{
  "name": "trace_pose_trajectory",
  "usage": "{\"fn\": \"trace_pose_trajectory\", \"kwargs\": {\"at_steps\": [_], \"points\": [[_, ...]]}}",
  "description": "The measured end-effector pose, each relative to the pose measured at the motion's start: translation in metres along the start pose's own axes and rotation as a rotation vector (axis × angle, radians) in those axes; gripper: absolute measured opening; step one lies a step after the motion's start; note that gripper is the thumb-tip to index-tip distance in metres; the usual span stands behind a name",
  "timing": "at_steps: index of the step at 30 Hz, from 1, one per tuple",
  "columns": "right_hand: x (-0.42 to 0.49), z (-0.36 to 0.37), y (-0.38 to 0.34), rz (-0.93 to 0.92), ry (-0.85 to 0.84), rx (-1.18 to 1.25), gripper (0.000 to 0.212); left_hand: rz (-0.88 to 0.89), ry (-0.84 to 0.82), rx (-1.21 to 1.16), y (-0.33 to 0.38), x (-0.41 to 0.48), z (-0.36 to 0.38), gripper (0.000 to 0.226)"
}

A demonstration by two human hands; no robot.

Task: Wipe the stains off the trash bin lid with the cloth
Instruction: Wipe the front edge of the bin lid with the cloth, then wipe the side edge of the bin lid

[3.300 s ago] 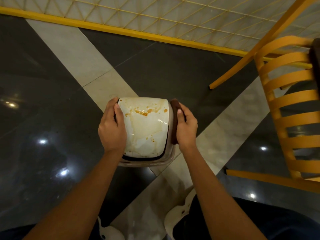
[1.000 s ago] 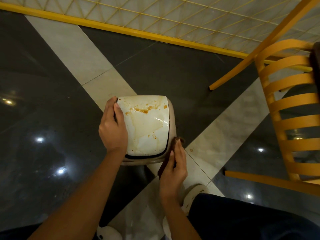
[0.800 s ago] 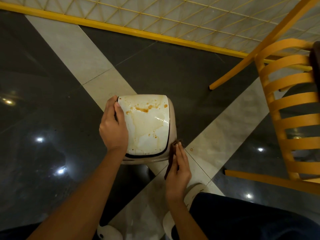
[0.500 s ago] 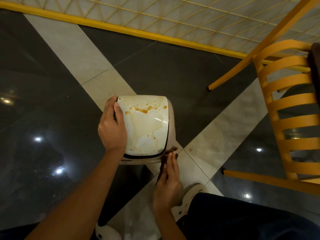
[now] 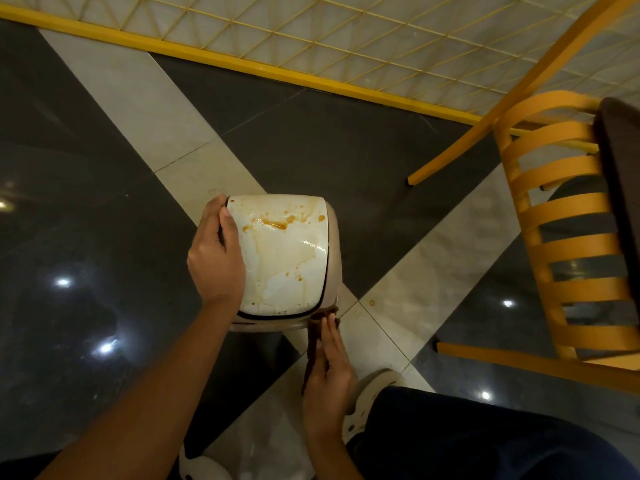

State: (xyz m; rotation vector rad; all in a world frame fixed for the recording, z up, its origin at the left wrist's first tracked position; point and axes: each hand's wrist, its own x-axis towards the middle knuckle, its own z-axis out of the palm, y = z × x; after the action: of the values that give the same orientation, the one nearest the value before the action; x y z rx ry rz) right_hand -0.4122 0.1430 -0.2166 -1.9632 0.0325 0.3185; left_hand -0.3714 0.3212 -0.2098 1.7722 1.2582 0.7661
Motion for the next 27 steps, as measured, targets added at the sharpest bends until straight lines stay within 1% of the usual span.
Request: {"fn": "trace_pose_trajectory", "kwargs": {"at_steps": [3,4,6,8,9,11,12,13,14,16,18,20,21,23,24,26,27], "points": [[0.002,-0.009,-0.032,0.093,0.081,0.147,0.039,-0.056,-0.052,-0.045,0.003,0.001,-0.003,0.036],[0.006,-0.010,-0.047,0.116,0.085,0.183,0.036,-0.083,-0.072,-0.072,0.004,0.002,-0.005,0.036],[0.019,-0.011,-0.080,0.080,0.043,0.249,0.032,-0.122,-0.128,-0.117,0.009,0.006,-0.012,0.034],[0.037,-0.006,-0.112,-0.003,-0.070,0.330,0.031,-0.112,-0.179,-0.097,0.017,0.011,-0.021,0.036],[0.047,0.000,-0.125,-0.011,-0.141,0.367,0.029,-0.106,-0.185,-0.090,0.023,0.014,-0.027,0.038],[0.066,0.018,-0.146,0.074,-0.283,0.463,0.024,-0.148,-0.184,-0.165,0.036,0.021,-0.038,0.039],[0.074,0.028,-0.155,0.139,-0.360,0.534,0.021,-0.223,-0.214,-0.272,0.043,0.025,-0.043,0.037],[0.080,0.039,-0.165,0.185,-0.435,0.602,0.020,-0.338,-0.294,-0.433,0.050,0.028,-0.048,0.036],[0.085,0.049,-0.172,0.213,-0.497,0.634,0.021,-0.470,-0.414,-0.607,0.055,0.031,-0.053,0.035],[0.089,0.066,-0.184,0.185,-0.569,0.567,0.026,-0.695,-0.642,-0.822,0.064,0.037,-0.063,0.042],[0.094,0.082,-0.190,0.047,-0.605,0.334,0.026,-0.813,-0.750,-0.942,0.065,0.041,-0.069,0.046],[0.100,0.089,-0.192,-0.154,-0.614,0.098,0.023,-0.860,-0.735,-1.015,0.065,0.044,-0.074,0.046],[0.108,0.089,-0.191,-0.204,-0.603,0.052,0.023,-0.876,-0.712,-1.057,0.065,0.046,-0.077,0.046],[0.129,0.079,-0.187,-0.183,-0.518,0.040,0.027,-0.897,-0.653,-1.139,0.061,0.055,-0.083,0.045],[0.141,0.070,-0.182,-0.161,-0.436,0.021,0.028,-0.885,-0.626,-1.133,0.058,0.061,-0.087,0.045],[0.163,0.051,-0.163,-0.112,-0.296,-0.069,0.029,-0.845,-0.557,-1.014,0.045,0.075,-0.097,0.043],[0.169,0.044,-0.149,-0.076,-0.270,-0.106,0.030,-0.831,-0.513,-0.920,0.038,0.081,-0.100,0.043]]}}
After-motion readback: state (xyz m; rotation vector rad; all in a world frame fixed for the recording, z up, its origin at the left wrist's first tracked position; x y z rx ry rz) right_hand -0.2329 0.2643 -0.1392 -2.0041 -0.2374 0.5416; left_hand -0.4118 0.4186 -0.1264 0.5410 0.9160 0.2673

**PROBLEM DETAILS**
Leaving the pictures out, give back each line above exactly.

**EXERCISE ANSWER**
{
  "name": "trace_pose_trajectory",
  "usage": "{\"fn\": \"trace_pose_trajectory\", \"kwargs\": {\"at_steps\": [_], \"points\": [[_, ...]]}}",
  "description": "The measured end-effector pose, each relative to the pose measured at the motion's start: translation in metres along the start pose's own axes and rotation as a rotation vector (axis × angle, radians) in those axes; gripper: absolute measured opening; step one lies a step after the motion's start; note that gripper is the thumb-tip to index-tip distance in metres; the usual span stands behind a name",
  "timing": "at_steps: index of the step at 30 Hz, from 1, one per tuple",
  "columns": "right_hand: x (-0.42 to 0.49), z (-0.36 to 0.37), y (-0.38 to 0.34), rz (-0.93 to 0.92), ry (-0.85 to 0.84), rx (-1.18 to 1.25), gripper (0.000 to 0.212); left_hand: rz (-0.88 to 0.89), ry (-0.84 to 0.82), rx (-1.21 to 1.16), y (-0.33 to 0.38), x (-0.41 to 0.48), z (-0.36 to 0.38), gripper (0.000 to 0.226)"
}

A demonstration by two human hands; no robot.

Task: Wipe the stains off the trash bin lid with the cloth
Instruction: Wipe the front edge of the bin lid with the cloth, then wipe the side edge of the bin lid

[3.300 s ago] 
[1.000 s ago] 
[0.800 s ago] 
[0.500 s ago] 
[now] 

State: (xyz m; rotation vector rad; all in a world frame fixed for the recording, z up, its origin at the left wrist's first tracked position; point and axes: each hand's wrist, its own x-axis towards the middle knuckle, its own z-axis out of the palm, y = z × x; after the action: of the values that give the same orientation, the one nearest the value before the action; x y z rx ry rz) right_hand -0.4122 0.1430 -0.2166 -1.9632 0.0325 0.3185; left_hand -0.3714 0.3212 -0.2098 1.7722 1.2582 0.7661
Motion for the next 27 steps, as measured, targets added at the sharpest bends until straight lines stay within 1% of the usual span.
Request: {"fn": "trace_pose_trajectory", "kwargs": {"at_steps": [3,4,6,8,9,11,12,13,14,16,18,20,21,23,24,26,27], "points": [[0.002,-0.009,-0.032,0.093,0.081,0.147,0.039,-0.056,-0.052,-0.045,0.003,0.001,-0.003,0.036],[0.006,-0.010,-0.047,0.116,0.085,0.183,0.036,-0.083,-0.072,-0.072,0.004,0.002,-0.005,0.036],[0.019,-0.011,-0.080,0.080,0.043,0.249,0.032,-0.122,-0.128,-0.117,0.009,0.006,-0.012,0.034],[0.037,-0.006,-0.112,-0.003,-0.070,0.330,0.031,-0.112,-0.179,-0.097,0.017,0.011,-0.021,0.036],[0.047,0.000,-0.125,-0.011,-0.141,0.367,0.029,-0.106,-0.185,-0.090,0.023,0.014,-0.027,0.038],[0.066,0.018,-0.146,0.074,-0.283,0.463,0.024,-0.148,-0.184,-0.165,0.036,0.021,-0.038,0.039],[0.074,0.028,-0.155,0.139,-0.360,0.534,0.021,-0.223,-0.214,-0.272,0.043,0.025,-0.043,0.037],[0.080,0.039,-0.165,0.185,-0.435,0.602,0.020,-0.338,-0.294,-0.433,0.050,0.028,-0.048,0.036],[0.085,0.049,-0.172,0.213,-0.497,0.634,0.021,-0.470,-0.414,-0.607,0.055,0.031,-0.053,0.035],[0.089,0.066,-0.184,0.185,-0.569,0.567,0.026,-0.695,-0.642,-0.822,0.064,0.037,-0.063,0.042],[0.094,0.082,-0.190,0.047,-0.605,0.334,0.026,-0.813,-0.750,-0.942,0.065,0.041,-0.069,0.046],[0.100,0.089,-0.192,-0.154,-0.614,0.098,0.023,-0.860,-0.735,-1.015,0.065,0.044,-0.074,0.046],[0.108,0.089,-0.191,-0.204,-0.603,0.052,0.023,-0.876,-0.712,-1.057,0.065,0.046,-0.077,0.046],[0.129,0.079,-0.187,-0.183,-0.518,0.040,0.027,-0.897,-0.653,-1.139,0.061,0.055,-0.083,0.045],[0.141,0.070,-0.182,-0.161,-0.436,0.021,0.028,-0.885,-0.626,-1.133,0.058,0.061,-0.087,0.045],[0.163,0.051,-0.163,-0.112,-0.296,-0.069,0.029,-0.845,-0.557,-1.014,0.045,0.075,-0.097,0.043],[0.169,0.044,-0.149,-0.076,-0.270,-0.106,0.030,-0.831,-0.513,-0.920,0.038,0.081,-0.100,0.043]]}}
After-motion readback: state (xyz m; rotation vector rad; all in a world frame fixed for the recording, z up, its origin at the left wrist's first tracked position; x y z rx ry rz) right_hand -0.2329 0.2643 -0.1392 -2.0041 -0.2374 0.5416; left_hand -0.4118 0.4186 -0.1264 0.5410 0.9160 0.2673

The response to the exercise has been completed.